- Date: 5 – 10 January
- Edition: 21st
- Surface: Hard
- Location: Nouméa, New Caledonia

Champions

Singles
- Arthur Géa

Doubles
- Yusuke Kusuhara / Shunsuke Nakagawa
- ← 2025 · BNC Tennis Open · 2027 →

= 2026 BNC Tennis Open =

The 2026 BNC Tennis Open was a professional tennis tournament played on hardcourts. It was the 21st edition of the tournament which was part of the 2026 ATP Challenger Tour. It took place in Nouméa, New Caledonia between 5 and 10 January 2026.
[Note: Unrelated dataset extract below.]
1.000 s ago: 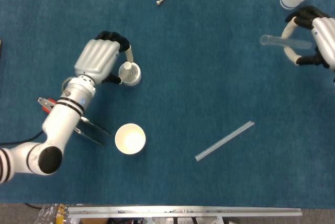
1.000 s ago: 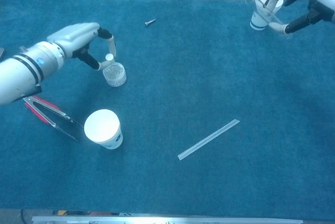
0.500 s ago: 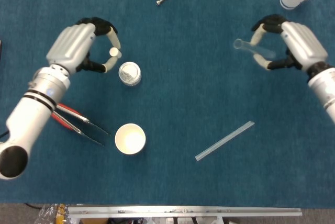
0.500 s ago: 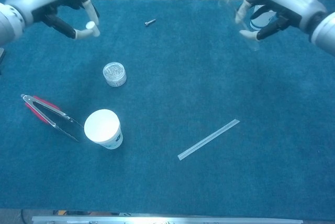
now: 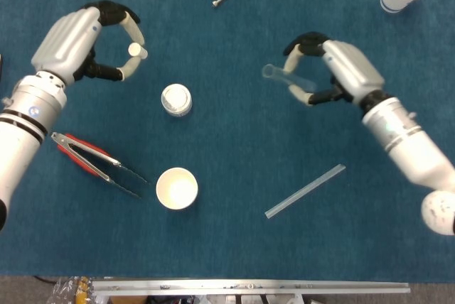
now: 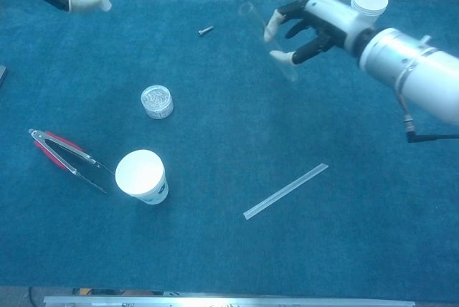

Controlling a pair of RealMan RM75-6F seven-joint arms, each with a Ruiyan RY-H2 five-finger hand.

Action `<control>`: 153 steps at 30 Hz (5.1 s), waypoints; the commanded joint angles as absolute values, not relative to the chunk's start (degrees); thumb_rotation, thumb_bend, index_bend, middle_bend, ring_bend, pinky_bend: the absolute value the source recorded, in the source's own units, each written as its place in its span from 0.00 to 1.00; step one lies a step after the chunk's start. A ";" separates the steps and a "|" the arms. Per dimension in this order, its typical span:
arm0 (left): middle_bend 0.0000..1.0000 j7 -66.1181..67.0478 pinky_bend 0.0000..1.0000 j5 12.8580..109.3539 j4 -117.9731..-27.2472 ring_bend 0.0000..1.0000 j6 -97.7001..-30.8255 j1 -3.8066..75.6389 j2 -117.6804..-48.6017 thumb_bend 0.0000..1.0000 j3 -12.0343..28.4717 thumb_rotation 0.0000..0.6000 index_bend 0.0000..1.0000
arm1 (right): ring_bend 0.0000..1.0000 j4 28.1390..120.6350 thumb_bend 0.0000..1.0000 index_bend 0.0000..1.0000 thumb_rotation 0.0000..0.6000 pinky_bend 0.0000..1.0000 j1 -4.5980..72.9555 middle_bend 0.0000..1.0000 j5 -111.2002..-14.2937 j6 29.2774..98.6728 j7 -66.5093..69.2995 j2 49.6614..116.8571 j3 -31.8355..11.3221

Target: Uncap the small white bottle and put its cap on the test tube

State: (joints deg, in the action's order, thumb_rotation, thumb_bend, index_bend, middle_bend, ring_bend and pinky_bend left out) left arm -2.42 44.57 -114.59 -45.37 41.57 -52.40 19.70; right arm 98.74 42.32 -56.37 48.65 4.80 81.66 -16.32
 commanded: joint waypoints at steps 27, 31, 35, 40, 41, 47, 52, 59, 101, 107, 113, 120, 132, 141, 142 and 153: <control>0.27 -9.43 0.08 41.81 -121.53 0.15 -47.77 42.07 -49.47 0.34 20.65 1.00 0.53 | 0.15 95.64 0.30 0.63 1.00 0.23 48.56 0.33 -44.22 53.23 -2.00 93.53 -19.68; 0.27 -9.30 0.08 41.34 -121.00 0.15 -48.43 42.64 -51.03 0.34 20.27 1.00 0.53 | 0.15 94.67 0.30 0.63 1.00 0.23 48.94 0.33 -43.77 53.07 -1.99 94.72 -19.81; 0.27 -8.69 0.08 41.10 -120.57 0.15 -49.18 43.05 -51.97 0.34 19.86 1.00 0.54 | 0.15 93.56 0.30 0.63 1.00 0.23 49.44 0.33 -43.15 52.91 -1.81 96.12 -20.27; 0.27 -8.06 0.08 40.94 -120.26 0.15 -49.98 43.28 -52.75 0.34 19.37 1.00 0.54 | 0.15 92.10 0.30 0.63 1.00 0.23 50.70 0.33 -42.32 52.58 -2.26 97.83 -21.27; 0.27 -7.99 0.08 40.94 -120.24 0.15 -50.07 43.31 -52.89 0.34 19.30 1.00 0.54 | 0.15 91.84 0.30 0.63 1.00 0.23 50.94 0.33 -42.06 52.47 -2.29 98.11 -21.51; 0.27 -7.77 0.08 40.86 -120.26 0.15 -50.36 43.67 -53.88 0.34 19.04 1.00 0.54 | 0.15 89.58 0.30 0.63 1.00 0.23 52.59 0.33 -40.59 51.95 -2.78 100.31 -22.65; 0.27 -7.47 0.08 40.61 -119.99 0.15 -50.53 44.12 -54.64 0.34 18.93 1.00 0.54 | 0.15 87.93 0.30 0.63 1.00 0.24 53.39 0.33 -39.89 51.62 -2.70 101.82 -23.27; 0.27 -7.02 0.08 39.89 -118.88 0.15 -50.72 44.99 -56.38 0.34 18.78 1.00 0.54 | 0.15 87.00 0.30 0.63 1.00 0.23 54.23 0.33 -39.56 51.17 -2.54 102.87 -24.24; 0.27 -4.97 0.08 38.66 -117.27 0.15 -50.48 46.73 -58.95 0.34 17.85 1.00 0.54 | 0.15 84.14 0.30 0.63 1.00 0.24 56.58 0.33 -37.75 50.02 -3.08 105.75 -25.61; 0.27 -4.96 0.08 38.49 -117.23 0.15 -50.59 46.76 -58.95 0.34 17.91 1.00 0.54 | 0.15 83.92 0.30 0.63 1.00 0.24 56.47 0.33 -37.77 49.77 -2.79 105.81 -25.58; 0.27 -4.84 0.08 38.39 -117.31 0.15 -50.63 46.80 -58.86 0.34 17.90 1.00 0.54 | 0.15 83.70 0.30 0.63 1.00 0.23 56.34 0.33 -37.69 49.46 -2.45 105.92 -25.53; 0.27 -4.97 0.08 38.27 -117.35 0.15 -50.53 46.85 -58.95 0.34 17.95 1.00 0.54 | 0.15 83.47 0.30 0.63 1.00 0.23 56.40 0.33 -37.96 49.44 -2.17 106.25 -25.67; 0.27 -4.86 0.08 38.00 -117.17 0.15 -50.31 47.07 -59.32 0.34 17.79 1.00 0.54 | 0.15 82.90 0.30 0.63 1.00 0.23 56.50 0.33 -38.02 49.19 -1.68 106.81 -25.92; 0.27 -4.97 0.08 37.80 -116.98 0.15 -50.20 47.21 -59.64 0.34 17.80 1.00 0.54 | 0.15 82.94 0.30 0.63 1.00 0.23 56.53 0.33 -37.78 48.71 -1.43 106.77 -26.07; 0.27 -4.96 0.08 37.78 -116.96 0.15 -50.19 47.24 -59.66 0.34 17.81 1.00 0.54 | 0.15 82.96 0.30 0.63 1.00 0.23 56.51 0.33 -37.79 48.72 -1.36 106.79 -26.08; 0.27 -5.17 0.08 37.53 -116.56 0.14 -49.68 47.28 -60.07 0.34 17.51 1.00 0.54 | 0.15 82.08 0.30 0.63 1.00 0.24 56.43 0.33 -38.31 48.77 -0.42 107.40 -26.46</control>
==Singles main-draw entrants==
===Seeds===

| Country | Player | Rank^{1} | Seed |
|---|---|---|---|
| AUS | Jordan Thompson | 108 | 1 |
| CAN | Liam Draxl | 133 | 2 |
| FRA | Titouan Droguet | 153 | 3 |
| FRA | Pierre-Hugues Herbert | 155 | 4 |
| AUT | Jurij Rodionov | 176 | 5 |
| USA | Michael Zheng | 188 | 6 |
| ARG | Alex Barrena | 191 | 7 |
| AUS | Bernard Tomic | 192 | 8 |

- ^{1} Rankings are as of 29 December 2025.

===Other entrants===
The following players received wildcards into the singles main draw:
- FRA Louis Dussin
- BEL Gauthier Onclin
- NMI Colin Sinclair

The following player received entry into the singles main draw as an alternate:
- FRA Maxime Chazal

The following players received entry from the qualifying draw:
- AUS Jake Delaney
- GBR Emile Hudd
- USA Nicolas Moreno de Alboran
- JPN Kosuke Ogura
- JPN Leo Vithoontien
- NZL James Watt

==Champions==
===Singles===

- FRA Arthur Géa def. AUT Jurij Rodionov 6–3, 4–6, 7–5.

===Doubles===

JPN Yusuke Kusuhara / JPN Shunsuke Nakagawa def. AUS Jake Delaney / AUS Calum Puttergill 7–5, 6–3.